What is a medical bubble?

How do you prepare it with your family and friends?

What is its use?

How many people are there?

The answers are in this report.

And we start with the definition of the (COVID Bubble), as according to Dr. Abdul Latif Al Khal, Head of the National Strategy Group for Addressing COVID-19, Head of the Infectious Diseases Department at Hamad Medical Corporation in Qatar, the bubble system is a group that meets frequently and with a limited number that does not mix With members of other families as possible, as well as at the level of friends who meet frequently, so that their number remains limited and stable without mixing with others.

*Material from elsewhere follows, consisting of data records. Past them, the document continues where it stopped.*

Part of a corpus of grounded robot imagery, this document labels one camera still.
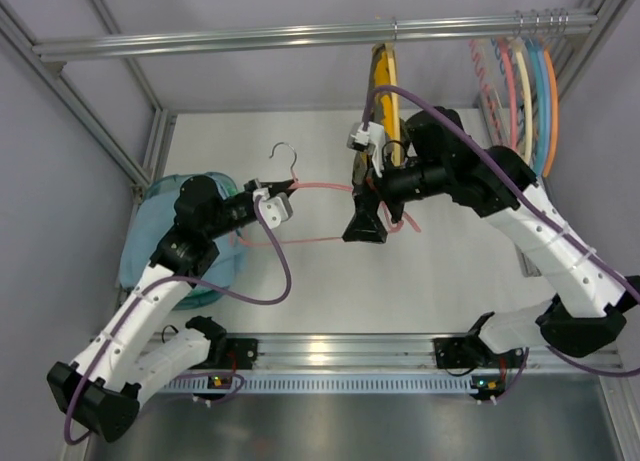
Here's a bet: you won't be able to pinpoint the pink clothes hanger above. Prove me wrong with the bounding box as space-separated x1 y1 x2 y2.
229 142 422 248

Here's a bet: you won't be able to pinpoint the light blue trousers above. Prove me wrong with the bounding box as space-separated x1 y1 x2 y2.
117 175 247 289

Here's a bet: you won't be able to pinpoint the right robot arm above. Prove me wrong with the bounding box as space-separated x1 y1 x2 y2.
342 107 639 360

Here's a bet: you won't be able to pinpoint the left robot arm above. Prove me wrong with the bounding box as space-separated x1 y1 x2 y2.
46 175 296 446

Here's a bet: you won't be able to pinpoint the camouflage yellow trousers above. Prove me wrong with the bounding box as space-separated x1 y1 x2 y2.
351 43 406 188

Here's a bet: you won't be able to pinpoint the coloured spiral hanger rack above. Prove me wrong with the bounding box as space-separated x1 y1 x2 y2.
469 39 510 146

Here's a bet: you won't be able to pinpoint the orange empty hanger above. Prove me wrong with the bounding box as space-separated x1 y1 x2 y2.
543 49 559 177

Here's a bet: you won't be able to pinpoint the pink empty hanger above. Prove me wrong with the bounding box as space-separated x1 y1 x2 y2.
498 40 518 151

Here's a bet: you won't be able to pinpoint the cream empty hanger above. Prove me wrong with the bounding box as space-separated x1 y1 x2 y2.
511 38 533 165

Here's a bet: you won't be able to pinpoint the teal empty hanger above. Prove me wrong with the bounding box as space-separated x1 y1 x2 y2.
525 38 545 177

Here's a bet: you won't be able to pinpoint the teal plastic basket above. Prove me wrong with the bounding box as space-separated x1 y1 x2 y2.
142 171 246 310

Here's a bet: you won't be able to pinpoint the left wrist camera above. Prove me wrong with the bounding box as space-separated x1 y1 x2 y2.
255 194 293 229

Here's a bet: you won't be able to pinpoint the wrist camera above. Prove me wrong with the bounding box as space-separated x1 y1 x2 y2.
346 122 387 178
255 194 293 229

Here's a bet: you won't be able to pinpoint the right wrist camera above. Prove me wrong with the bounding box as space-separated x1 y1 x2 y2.
346 122 387 178

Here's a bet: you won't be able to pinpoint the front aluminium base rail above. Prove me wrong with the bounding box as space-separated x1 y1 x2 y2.
144 332 623 372

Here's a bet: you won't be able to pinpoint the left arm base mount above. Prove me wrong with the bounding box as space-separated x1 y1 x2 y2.
218 337 259 371

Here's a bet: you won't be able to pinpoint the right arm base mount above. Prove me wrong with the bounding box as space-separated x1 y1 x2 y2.
432 336 479 372

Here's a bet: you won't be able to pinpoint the slotted cable duct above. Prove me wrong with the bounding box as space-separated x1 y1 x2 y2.
161 373 500 395

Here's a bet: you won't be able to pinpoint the metal hanging rail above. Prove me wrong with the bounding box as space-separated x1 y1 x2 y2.
32 9 598 62

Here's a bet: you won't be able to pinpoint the aluminium frame left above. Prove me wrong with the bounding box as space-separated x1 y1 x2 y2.
0 0 176 192

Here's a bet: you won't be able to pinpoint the aluminium frame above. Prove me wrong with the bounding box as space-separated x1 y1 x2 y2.
0 0 176 192
472 0 640 282

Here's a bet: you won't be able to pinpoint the aluminium frame right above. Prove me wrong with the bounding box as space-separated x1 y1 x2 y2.
472 0 640 282

One way to increase the number of people you will interact with is to create a small network of trusted friends or relatives, known as the social bubble, who agree to commit to a common group, according to what Dr. Juan Proudente writes on Hackensack Meridian Health. One of the rules is to try to keep everyone safe from COVID-19.


Abdul Latif Al-Khal: With the approaching month of Ramadan, we must do everything we can to control the virus, hoping that it will contribute to easing restrictions during the holy month #Qatar TV pic.twitter.com/ojoL3ccbW0

- Qatar TV (@QatarTelevision) March 24, 2021

Creating a social bubble can help you increase the number of people you feel comfortable interacting with.

He added that research has proven that social bubbles help slow the spread of Covid-19, because they limit the number of people with whom you interact.

How many people are in the bubble?

Many experts suggest putting an end to the bubble at about 10 people, as it may consist of 2 or 3 families.

If you are thinking of creating a bubble with friends or family, have lengthy conversations to see if you match well, it is beneficial to live close to each other, have similar habits and lives and share the same risks of COVID-19.

Right for your bubble?

These are good questions to ask potential Bubble Fellows:

  • Does everyone in your household stay 6 feet away from others?

  • Does everyone wear masks in public places?

  • Will everyone limit the personal social interactions of the people inside our bubble?

  • Will everyone abide by any rules we jointly agree on?

Next, talk about your lifestyle habits that will help you see if everyone is compatible.

For example, does your groceries get home or go to the market?

Do you change your clothes and take a shower after going to the store or the office?

It is also important to know which members of the bubble will go to work or school, in exchange for work or education at home.

People may feel more comfortable if everyone - or no one - goes to work or school.

Finally, define basic rules that everyone will be comfortable with, such as:

  • Is touching or hugging okay?

  • Is meeting people outdoors (6 feet away) a good thing if they're not in the bubble?

  • What to do if someone takes a leave and needs to be quarantined upon return?

  • What to do if someone gets sick inside the bubble?

How does your social bubble start?

Once you have decided on the rules, consider spending two weeks to make sure everyone follows them.

Then, upon confirmation of application and commitment, you can start with the group.

How do you behave when you are out of your bubble?

  • It is important to distance yourself from others when you are outside.

  • Stay 6 feet away from people outside of your bubble.

  • Wear a mask over your nose and mouth.

  • Wash your hands frequently or use hand sanitizer.

  • Follow group rules about shopping and seeing friends.